Our results are not far from previous rough estimates (Table 1), however the more accurate determination of the human genome length and weight might offer interesting possibilities. A recent analysis of 70 genomes from prokaryotes to primates showed that five informational laws about genome structure complexity may have been found [44], suggested by indexes based on the value k = lg2(n), where k is the length of a string occurring in the genome and n is the genome length [44]. Applying our analysis to other genomes would be useful to update these indexes. Another interesting possibility offered by the knowledge of human nuclear genome length is the derivation of the total human DNA volume, in order to estimate the efficiency of DNA in data storage, resulted to be in the order of 104 fold superior in comparison to the most currently advanced hard disks (Additional file 7: Discussion). The genome weight is a parameter useful for the correlation with the DNA extraction yields through different methods [45].

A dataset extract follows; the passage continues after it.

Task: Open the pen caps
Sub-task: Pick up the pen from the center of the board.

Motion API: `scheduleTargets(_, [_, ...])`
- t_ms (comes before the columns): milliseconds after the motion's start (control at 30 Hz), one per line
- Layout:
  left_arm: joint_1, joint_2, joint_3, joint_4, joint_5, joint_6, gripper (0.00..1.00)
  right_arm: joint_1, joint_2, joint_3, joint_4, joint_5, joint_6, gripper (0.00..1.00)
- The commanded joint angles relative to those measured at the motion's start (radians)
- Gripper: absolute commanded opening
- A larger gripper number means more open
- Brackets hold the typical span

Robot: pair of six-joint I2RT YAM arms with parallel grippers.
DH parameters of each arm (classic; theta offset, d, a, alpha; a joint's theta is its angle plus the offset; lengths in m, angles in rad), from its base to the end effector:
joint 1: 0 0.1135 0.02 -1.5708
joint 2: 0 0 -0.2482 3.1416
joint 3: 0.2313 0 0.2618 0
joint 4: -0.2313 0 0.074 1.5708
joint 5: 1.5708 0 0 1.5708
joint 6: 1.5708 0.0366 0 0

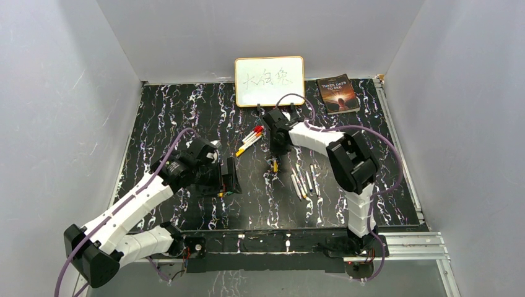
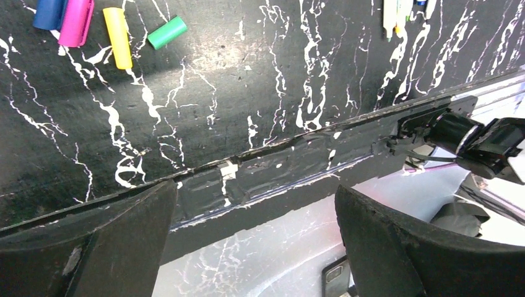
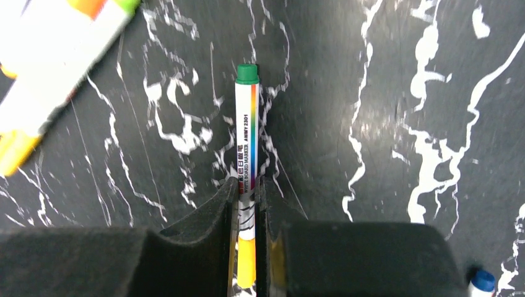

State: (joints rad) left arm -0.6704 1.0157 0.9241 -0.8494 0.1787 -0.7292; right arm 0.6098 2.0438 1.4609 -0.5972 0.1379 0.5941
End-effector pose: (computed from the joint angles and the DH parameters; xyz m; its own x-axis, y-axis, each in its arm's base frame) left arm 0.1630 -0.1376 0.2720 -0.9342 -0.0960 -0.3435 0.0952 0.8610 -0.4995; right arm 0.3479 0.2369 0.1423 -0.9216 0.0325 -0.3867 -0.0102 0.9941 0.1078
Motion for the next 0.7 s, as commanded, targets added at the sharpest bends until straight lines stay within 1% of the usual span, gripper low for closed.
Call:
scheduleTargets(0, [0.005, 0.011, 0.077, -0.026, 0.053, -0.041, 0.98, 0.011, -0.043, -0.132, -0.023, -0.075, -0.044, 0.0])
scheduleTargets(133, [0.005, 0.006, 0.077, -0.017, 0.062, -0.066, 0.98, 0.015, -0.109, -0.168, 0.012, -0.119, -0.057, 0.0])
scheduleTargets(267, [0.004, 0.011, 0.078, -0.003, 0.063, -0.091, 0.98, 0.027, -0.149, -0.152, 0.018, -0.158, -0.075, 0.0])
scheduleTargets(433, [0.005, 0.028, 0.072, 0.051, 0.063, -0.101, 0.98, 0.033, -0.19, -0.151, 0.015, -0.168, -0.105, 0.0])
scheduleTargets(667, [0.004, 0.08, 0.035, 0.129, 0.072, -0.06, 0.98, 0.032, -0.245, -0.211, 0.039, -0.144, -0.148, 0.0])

Regarding GC content analysis at genomic level, our results are in agreement with a recent study [6]. Through the implementation of TGCA software we have also determined the GC content at mRNA and transcriptomic levels for the first time, a novel concept we propose here, which is the GC percentage calculated in the mRNA amount actually expressed in a tissue. The human genomic GC content results to be much lower than mRNA GC content. mRNA GC content is in turn similar to the transcriptomic GC content. This has been confirmed also in D. rerio and C. elegans and to a lesser extent in S. cerevisiae and in E. coli. Overall, it seems that the GC composition of highly and poorly expressed genes in specific tissues affects the mRNA GC content to a small extent and a global compensation between them may exist.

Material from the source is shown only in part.